(What you are asked to do):
Please return each of the entries that follow, unchanged in every word.

(Supplied records):

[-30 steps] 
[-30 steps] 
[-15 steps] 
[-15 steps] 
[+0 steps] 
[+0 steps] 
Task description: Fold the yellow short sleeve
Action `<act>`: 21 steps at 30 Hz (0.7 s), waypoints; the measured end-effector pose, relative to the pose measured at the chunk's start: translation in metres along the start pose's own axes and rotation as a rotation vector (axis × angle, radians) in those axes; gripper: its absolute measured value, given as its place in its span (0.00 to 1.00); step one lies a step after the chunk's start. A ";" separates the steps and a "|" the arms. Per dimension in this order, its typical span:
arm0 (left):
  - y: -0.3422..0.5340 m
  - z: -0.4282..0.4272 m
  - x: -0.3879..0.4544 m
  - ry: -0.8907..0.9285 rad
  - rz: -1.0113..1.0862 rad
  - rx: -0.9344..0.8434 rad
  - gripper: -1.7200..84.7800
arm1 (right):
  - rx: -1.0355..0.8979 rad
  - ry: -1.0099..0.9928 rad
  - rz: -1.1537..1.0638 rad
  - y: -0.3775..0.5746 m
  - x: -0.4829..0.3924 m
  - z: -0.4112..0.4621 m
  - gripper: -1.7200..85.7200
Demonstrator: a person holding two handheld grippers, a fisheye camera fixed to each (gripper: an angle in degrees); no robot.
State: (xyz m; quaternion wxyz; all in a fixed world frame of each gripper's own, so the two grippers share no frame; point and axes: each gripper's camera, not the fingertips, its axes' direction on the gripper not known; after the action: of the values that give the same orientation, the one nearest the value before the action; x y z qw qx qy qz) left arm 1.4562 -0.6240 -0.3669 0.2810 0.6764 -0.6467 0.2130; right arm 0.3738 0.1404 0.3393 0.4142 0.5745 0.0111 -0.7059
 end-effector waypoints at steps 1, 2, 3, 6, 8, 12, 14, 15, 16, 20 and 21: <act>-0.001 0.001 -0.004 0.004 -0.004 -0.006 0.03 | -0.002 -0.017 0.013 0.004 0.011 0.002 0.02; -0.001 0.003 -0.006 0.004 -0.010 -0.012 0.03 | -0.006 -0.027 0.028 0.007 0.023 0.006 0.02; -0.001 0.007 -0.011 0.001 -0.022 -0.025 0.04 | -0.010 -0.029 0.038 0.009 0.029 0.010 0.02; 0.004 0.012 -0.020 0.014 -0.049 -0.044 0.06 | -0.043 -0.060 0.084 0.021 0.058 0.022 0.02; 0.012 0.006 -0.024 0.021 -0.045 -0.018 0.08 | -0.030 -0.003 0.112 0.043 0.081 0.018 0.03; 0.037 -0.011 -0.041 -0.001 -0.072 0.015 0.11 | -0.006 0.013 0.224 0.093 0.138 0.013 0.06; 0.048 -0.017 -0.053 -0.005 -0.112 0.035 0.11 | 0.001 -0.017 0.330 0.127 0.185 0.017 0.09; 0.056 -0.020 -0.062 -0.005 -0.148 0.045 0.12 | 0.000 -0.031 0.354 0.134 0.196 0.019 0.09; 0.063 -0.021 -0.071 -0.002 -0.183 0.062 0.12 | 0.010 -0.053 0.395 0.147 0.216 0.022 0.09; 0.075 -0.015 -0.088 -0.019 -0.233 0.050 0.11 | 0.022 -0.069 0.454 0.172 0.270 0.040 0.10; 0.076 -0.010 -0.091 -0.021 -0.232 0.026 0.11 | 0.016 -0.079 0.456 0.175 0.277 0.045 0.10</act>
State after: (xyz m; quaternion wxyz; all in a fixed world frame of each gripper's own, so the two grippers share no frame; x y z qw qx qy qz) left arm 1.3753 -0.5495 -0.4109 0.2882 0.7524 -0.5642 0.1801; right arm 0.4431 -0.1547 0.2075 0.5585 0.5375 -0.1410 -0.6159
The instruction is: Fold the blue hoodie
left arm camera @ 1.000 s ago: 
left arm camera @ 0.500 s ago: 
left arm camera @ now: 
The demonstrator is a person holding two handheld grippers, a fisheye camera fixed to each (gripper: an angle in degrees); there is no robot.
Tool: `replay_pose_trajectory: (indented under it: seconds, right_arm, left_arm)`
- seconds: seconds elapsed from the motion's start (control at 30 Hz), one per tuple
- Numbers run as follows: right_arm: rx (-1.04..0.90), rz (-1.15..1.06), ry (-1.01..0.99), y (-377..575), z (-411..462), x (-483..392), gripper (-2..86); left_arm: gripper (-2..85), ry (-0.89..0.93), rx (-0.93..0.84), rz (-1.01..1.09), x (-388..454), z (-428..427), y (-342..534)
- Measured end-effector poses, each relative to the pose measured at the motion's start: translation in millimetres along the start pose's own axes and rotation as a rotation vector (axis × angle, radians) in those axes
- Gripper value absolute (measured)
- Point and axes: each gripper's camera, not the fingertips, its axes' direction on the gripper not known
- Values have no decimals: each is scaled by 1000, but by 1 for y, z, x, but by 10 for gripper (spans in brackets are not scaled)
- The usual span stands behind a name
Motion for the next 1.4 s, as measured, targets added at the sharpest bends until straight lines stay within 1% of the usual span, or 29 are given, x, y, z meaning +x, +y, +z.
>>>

(Final answer):
[-30 steps] 
[-30 steps] 
[-15 steps] 
[-15 steps] 
[+0 steps] 
[+0 steps] 
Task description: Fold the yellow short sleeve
Action `<act>`: 21 steps at 30 Hz (0.7 s), waypoints; the measured end-effector pose, relative to the pose measured at the chunk's start: translation in metres along the start pose's own axes and rotation as a rotation vector (axis × angle, radians) in those axes; gripper: its absolute measured value, given as its place in its span (0.00 to 1.00); step one lies a step after the chunk's start. A ";" separates the steps and a "|" the arms. Per dimension in this order, its typical span:
arm0 (left):
  - y: -0.3422..0.5340 m
  - z: -0.4282..0.4272 m
  - x: -0.3879..0.4544 m
  - ry: -0.8907..0.9285 rad
  - rz: -1.0113..1.0862 rad
  - rx: -0.9344..0.8434 rad
  - gripper: -1.7200..84.7800
arm1 (right):
  - rx: -1.0355..0.8979 rad
  - ry: -1.0099..0.9928 rad
  - rz: -1.1537..1.0638 rad
  - y: -0.3775..0.5746 m
  - x: -0.4829..0.3924 m
  - z: -0.4112..0.4621 m
  - gripper: -1.7200..85.7200
Demonstrator: a person holding two handheld grippers, a fisheye camera fixed to each (gripper: an angle in degrees); no robot.
State: (xyz m; quaternion wxyz; all in a fixed world frame of each gripper's own, so the two grippers share no frame; point and axes: each gripper's camera, not the fingertips, its axes' direction on the gripper not known; after the action: of the values that give the same orientation, the one nearest the value before the action; x y z qw qx qy qz) left arm 1.4562 -0.6240 -0.3669 0.2810 0.6764 -0.6467 0.2130; right arm 0.3738 0.1404 0.3393 0.4142 0.5745 0.0111 -0.7059
 end-effector waypoints at steps 1, 2, 3, 6, 8, 12, 14, 15, 16, 20 and 21: <act>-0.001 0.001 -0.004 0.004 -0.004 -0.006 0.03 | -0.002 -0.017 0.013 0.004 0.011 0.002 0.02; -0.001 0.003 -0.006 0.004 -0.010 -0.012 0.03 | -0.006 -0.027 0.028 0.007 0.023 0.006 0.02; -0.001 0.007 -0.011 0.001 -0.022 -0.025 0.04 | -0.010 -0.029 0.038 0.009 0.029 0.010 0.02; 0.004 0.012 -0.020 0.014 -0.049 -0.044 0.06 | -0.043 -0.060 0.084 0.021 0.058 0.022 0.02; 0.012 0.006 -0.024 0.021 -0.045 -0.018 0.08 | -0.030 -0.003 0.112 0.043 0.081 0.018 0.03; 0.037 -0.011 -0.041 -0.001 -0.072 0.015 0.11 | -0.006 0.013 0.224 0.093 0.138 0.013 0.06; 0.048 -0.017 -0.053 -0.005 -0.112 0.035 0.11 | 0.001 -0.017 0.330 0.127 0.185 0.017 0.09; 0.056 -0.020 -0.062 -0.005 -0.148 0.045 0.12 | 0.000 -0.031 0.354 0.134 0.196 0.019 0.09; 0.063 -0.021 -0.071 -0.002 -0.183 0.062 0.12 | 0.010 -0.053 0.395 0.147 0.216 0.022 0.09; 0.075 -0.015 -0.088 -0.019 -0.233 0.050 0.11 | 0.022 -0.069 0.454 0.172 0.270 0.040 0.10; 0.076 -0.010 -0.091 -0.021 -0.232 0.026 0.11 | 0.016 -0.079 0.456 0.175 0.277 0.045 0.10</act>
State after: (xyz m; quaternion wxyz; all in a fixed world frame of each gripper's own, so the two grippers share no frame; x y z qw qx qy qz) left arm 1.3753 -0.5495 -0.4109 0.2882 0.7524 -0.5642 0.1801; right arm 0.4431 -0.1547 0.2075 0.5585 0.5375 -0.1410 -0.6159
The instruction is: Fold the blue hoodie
left arm camera @ 1.000 s ago: 
left arm camera @ 0.500 s ago: 
left arm camera @ now: 
The demonstrator is a person holding two handheld grippers, a fisheye camera fixed to each (gripper: an angle in degrees); there is no robot.
Tool: `replay_pose_trajectory: (indented under it: seconds, right_arm, left_arm)`
- seconds: seconds elapsed from the motion's start (control at 30 Hz), one per tuple
- Numbers run as follows: right_arm: rx (-1.04..0.90), rz (-1.15..1.06), ry (-1.01..0.99), y (-377..575), z (-411..462), x (-483..392), gripper (-2..86); left_arm: gripper (-2..85), ry (-0.89..0.93), rx (-0.93..0.84), rz (-1.01..1.09), x (-388..454), z (-428..427), y (-342..534)
- Measured end-effector poses, each relative to the pose measured at the motion's start: translation in millimetres along the start pose's own axes and rotation as a rotation vector (axis × angle, radians) in those axes
- Gripper value absolute (measured)
- Point and axes: each gripper's camera, not the fingertips, its axes' direction on the gripper not known
- Values have no decimals: each is scaled by 1000, but by 1 for y, z, x, but by 10 for gripper (spans in brackets are not scaled)
- The usual span stands behind a name
Motion for the next 1.4 s, as measured, targets added at the sharpest bends until straight lines stay within 1% of the usual span, or 29 are given, x, y, z meaning +x, +y, +z.
>>>

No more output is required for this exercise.